Task objective
Please copy the lines below exactly, from the first one through the line showing "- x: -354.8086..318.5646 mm".

___ Given data ___

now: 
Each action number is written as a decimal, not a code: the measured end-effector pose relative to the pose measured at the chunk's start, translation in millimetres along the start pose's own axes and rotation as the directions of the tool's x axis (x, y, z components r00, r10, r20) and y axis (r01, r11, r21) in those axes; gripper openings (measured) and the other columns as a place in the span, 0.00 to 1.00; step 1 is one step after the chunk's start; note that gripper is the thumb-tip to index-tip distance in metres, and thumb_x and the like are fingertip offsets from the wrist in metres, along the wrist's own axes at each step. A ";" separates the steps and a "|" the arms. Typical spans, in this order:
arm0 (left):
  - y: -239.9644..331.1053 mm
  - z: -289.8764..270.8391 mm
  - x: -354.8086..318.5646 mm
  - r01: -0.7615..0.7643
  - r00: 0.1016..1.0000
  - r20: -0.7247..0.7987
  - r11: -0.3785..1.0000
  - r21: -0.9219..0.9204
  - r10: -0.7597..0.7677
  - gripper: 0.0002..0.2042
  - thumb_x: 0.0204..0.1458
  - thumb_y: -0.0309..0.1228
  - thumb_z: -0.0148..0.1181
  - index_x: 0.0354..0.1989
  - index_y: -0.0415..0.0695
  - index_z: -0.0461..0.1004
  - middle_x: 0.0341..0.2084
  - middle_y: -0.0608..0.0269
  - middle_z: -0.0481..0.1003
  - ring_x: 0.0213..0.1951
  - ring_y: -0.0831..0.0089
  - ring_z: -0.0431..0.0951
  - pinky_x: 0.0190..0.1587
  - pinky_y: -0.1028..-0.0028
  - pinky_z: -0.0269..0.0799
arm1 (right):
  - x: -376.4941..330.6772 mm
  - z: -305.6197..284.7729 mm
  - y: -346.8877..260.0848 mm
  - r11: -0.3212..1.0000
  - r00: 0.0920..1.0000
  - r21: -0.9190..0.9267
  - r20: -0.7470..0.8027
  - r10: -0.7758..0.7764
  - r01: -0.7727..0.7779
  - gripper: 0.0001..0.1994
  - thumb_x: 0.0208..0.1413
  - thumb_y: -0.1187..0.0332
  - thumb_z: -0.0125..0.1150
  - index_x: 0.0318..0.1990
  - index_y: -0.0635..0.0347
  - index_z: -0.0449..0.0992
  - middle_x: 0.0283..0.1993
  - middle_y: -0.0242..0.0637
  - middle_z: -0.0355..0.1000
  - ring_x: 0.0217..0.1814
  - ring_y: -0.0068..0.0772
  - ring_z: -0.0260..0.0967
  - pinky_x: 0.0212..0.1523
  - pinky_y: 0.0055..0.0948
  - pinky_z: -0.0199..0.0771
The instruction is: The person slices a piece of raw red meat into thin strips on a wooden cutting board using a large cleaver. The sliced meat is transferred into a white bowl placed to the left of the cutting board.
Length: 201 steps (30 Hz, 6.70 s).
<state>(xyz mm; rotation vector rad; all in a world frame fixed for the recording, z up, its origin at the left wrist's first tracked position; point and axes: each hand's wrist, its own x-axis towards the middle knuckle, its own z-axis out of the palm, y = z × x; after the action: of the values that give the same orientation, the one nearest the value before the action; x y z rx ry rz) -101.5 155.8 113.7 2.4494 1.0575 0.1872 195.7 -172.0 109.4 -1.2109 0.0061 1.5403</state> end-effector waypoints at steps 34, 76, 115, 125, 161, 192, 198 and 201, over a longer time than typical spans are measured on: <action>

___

Reply
now: 
Each action number is written as a decimal, not a code: the measured end-effector pose relative to the pose measured at the chunk's start, translation in millimetres along the start pose's own axes and rotation as the directions of the tool's x axis (x, y, z components r00, r10, r20) and y axis (r01, r11, r21) in those axes; gripper openings (measured) and the other columns as a place in the span, 0.00 to 1.00; step 1 is one step after the chunk's start; note that gripper is the thumb-tip to index-tip distance in metres, and thumb_x and the like are fingertip offsets from the wrist in metres, along the wrist's own axes at each step. A ";" separates the steps and a "|" the arms. Typical spans, in this order:
arm0 (left):
  - y: -239.9644..331.1053 mm
  - z: -289.8764..270.8391 mm
  - x: -354.8086..318.5646 mm

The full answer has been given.